Das US Office of the Comptroller of the Currency (OCC) hat neue Leitlinien veröffentlicht, die es nationalen Banken erlauben, Kryptowährungen speziell zur Begleichung von Blockchain-Netzwerkgebühren, den sogenannten „Gas Fees“, zu halten. Laut Interpretive Letter 1186 dürfen Banken digitale Vermögenswerte in ihrer Bilanz führen, sofern diese für betriebliche Zwecke wie die Durchführung zulässiger Krypto-Asset-Aktivitäten oder das Testen von Blockchain-Plattformen benötigt werden. Das OCC stellte klar, dass diese Bestände auf den für absehbare betriebliche Anforderungen notwendigen Umfang beschränkt sein und direkt mit bestimmten, erlaubten Bankaktivitäten verknüpft sein müssen. Diese Maßnahme schafft regulatorische Klarheit für Banken, die Blockchain-Technologie in ihre Abläufe integrieren möchten, vereinfacht Transaktionsprozesse und verringert die Abhängigkeit von Drittanbietern für Zahlungsabwicklungen.
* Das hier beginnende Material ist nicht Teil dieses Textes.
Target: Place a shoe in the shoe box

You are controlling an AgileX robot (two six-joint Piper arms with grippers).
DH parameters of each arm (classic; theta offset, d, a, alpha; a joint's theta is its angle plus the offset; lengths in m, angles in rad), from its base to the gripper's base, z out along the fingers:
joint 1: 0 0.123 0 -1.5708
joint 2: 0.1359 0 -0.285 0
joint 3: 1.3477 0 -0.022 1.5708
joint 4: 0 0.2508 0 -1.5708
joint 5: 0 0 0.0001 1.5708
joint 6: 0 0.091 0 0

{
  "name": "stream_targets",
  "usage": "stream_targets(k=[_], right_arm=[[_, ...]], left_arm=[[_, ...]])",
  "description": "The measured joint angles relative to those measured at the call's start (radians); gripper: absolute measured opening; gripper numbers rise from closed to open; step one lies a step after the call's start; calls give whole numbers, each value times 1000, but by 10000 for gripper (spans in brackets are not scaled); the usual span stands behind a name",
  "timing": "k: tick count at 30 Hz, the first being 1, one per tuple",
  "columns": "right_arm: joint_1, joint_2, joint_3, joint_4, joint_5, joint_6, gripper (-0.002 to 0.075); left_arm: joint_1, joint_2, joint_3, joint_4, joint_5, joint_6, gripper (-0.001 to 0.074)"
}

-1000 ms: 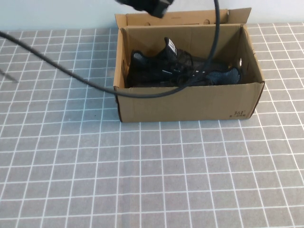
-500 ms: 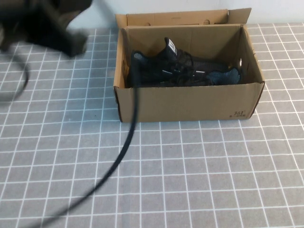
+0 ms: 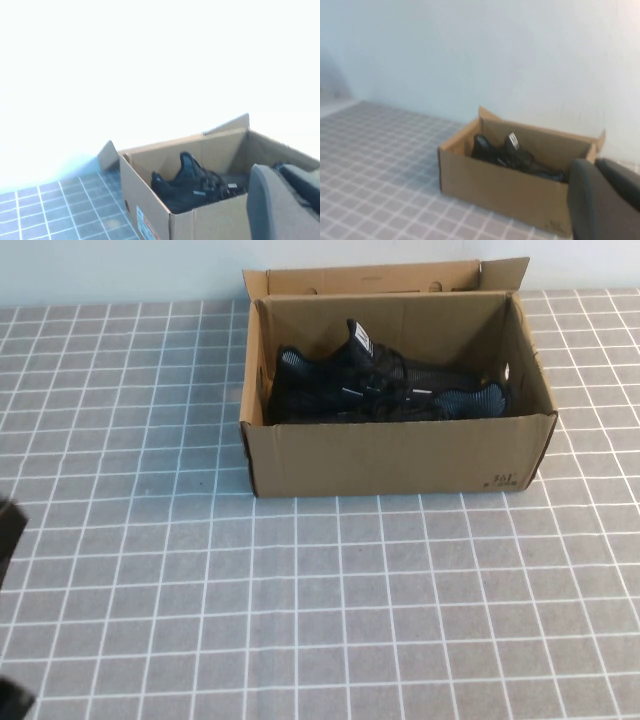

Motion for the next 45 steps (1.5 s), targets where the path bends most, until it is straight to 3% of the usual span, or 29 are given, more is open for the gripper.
stream_targets(k=[10,16,24,36,42,45], right_arm=[[0,-9,358,71,-490,2,-16],[0,-7,590,76,-724,2,-16],[0,-4,773,144,-797,6,-16],[0,-4,900,170,-799,6,-16],[-2,-2,945,78,-890,6,-16],[-53,-2,963,72,-959,2,-16]], left_arm=[[0,-255,335,-25,-137,18,-1],[0,-257,383,-33,-145,18,-1],[0,-257,383,-34,-99,18,-1],[0,-257,383,-34,-97,18,-1],[0,-257,383,-34,-97,18,-1],[0,-257,383,-34,-97,18,-1]])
Das OCC betonte, dass alle derartigen Aktivitäten sicher, gesetzeskonform und mit angemessenen Risikokontrollen durchgeführt werden müssen. Diese Entscheidung stellt einen bedeutenden Schritt zur Integration digitaler Vermögenswerte in den Mainstream des Finanzwesens dar und signalisiert eine wachsende Akzeptanz der Rolle von Kryptowährungen im modernen Bankwesen.